Su pareja llegó de madrugada completamente ebrio. Ella lo aguardaba descabezando el sueño, tendida sobre un viejo sofá. La niña dormida a su lado. Debía estar alerta por si al regresar necesitara algo. Solícita hasta en esas horas intempestivas. Nada más entrar se desató la tormenta, como en otras tantas ocasiones. Después huyó acobardado.
Te lo puedes imaginar, Javier. No he conseguido sacármelo de la cabeza. Sus ojos aún me miran desde la oscuridad. Aunque no quieras implicarte, te implicas. A veces casi no es posible mantener la equidistancia, ser y mostrarte indiferente ante el sufrimiento ajeno.

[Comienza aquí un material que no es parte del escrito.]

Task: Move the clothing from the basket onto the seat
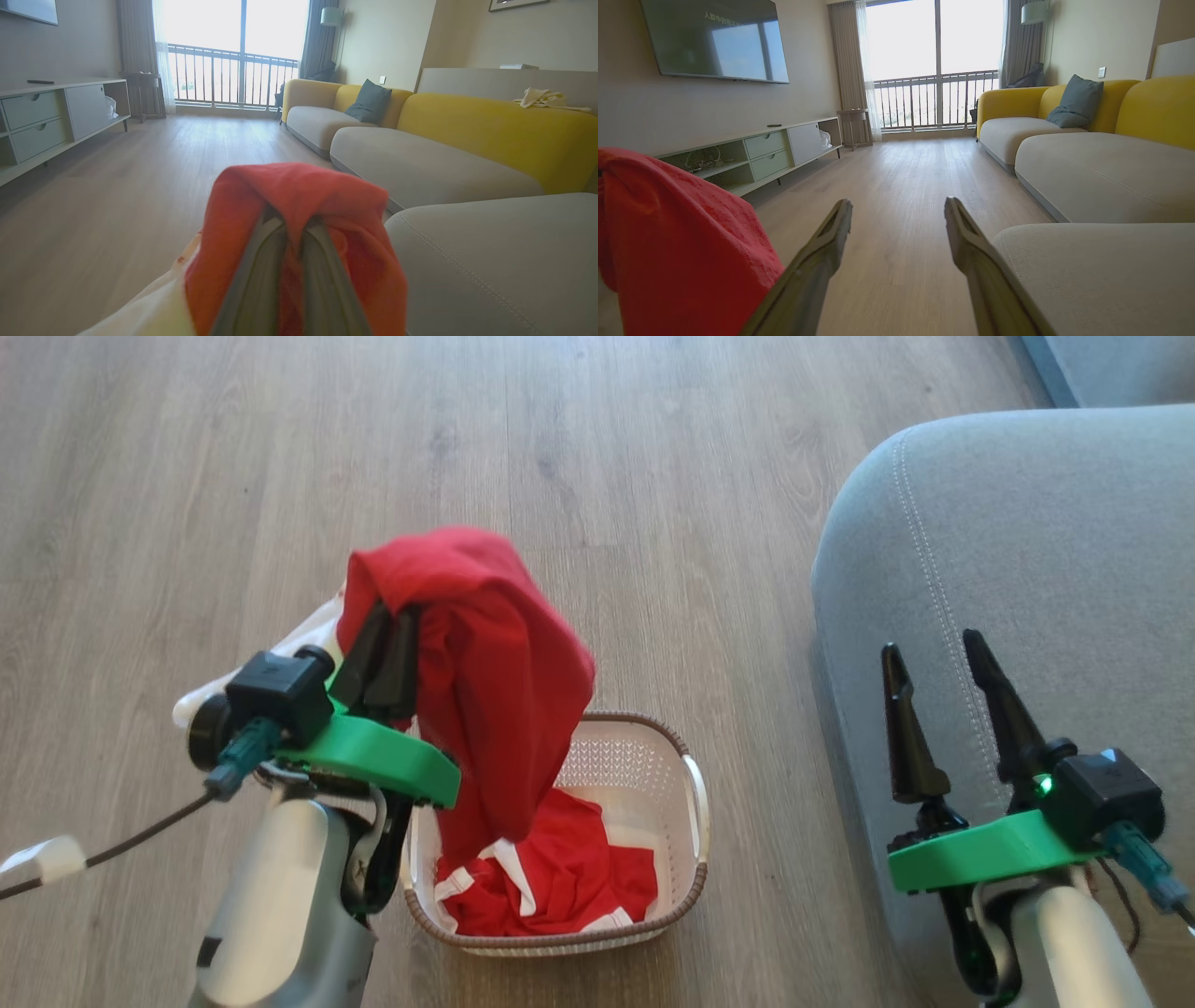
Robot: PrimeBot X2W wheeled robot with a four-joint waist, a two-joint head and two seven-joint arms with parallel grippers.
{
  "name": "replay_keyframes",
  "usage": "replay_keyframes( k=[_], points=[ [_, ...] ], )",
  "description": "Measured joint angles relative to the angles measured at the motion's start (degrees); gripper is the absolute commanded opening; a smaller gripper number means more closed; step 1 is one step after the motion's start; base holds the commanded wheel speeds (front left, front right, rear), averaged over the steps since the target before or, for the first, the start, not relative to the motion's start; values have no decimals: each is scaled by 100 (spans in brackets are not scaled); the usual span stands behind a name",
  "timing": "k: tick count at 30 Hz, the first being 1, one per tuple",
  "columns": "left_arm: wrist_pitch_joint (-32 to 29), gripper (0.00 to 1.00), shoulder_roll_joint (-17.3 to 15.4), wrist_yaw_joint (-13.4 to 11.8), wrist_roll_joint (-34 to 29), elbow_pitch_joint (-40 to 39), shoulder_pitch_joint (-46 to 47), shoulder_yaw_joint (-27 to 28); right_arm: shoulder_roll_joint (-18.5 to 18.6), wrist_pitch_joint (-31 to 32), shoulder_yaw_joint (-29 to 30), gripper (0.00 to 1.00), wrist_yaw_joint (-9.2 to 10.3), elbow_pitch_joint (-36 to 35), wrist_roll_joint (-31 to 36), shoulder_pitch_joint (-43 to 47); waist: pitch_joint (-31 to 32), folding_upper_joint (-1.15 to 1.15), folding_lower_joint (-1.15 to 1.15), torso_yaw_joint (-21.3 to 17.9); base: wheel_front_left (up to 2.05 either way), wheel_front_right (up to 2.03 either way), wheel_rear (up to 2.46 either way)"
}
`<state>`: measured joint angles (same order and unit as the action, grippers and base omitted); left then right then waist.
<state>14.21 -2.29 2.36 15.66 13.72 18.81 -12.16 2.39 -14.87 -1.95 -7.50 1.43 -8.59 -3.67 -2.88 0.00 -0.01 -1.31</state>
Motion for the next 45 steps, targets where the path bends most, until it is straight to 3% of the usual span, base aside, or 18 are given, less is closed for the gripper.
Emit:
replay_keyframes(
  k=[6, 20, 27, 38, 45],
  points=[
    [7, 0, -2, -36, 107, -727, -31, -42, -2, 0, -213, 100, 0, 51, -604, 132, 97, 0, 0, 40, 0, 0, 0],
    [49, 0, -2, -261, 216, -1798, 24, -363, -2, 0, -415, 100, 0, -213, -482, 232, 201, 0, 0, 53, 0, 0, 0],
    [49, 0, -2, -254, 193, -1845, 138, -506, -2, 0, -481, 100, 0, -212, -400, 400, 212, 0, 0, 7, 0, 0, 0],
    [49, 0, -3, -143, 193, -1731, 130, -721, 8, 0, -1067, 100, 0, -356, 189, 400, 187, 0, 0, 2, 0, 0, 0],
    [49, 0, -4, -96, 193, -1716, 127, -837, 475, 0, -1822, 100, 0, -453, 727, 399, 168, 0, 0, 28, 0, 0, 0]
  ],
)
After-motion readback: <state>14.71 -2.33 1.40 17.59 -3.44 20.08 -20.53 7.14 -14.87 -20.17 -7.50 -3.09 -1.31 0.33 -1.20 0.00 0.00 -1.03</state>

Dicen que eso es empatía, una especie de capacidad que tenemos la mayoría de los humanos para ponernos en la piel de los demás, de vivenciar la manera en que siente otra persona ante cualquier acontecimiento, no lo se. Otras muchas situaciones similares, y aún peores, no me han dejado huella, como si hubiera estado inmunizado, quizás se debiera a mi estado de ánimo en cada momento.
Llegó muy temprano, o puede que muy tarde. Traía en brazos a una niña de muy corta edad, no más de tres años. Su cara anticipaba lo que luego contó. La mirada perdida, me traspasaba. No me veía. Creo que solo veía su propio sufrimiento. El miedo se reflejaba en su rostro, en sus movimientos, en su forma de hablar. La voz casi no le salía del cuerpo. Se retenía y luego seguía como si le costara encontrar las palabras adecuadas. Era evidente que necesitaba que alguien la ayudara, que la sacara del pozo en el que se había metido.
No se muy bien por qué elegí esta profesión, Javier. Te lo he dicho muchas veces. Y más aún cuando te encuentras ante situaciones como esta. Cuando, aún no faltándote predisposición, no sabes hacía dónde puedes tirar.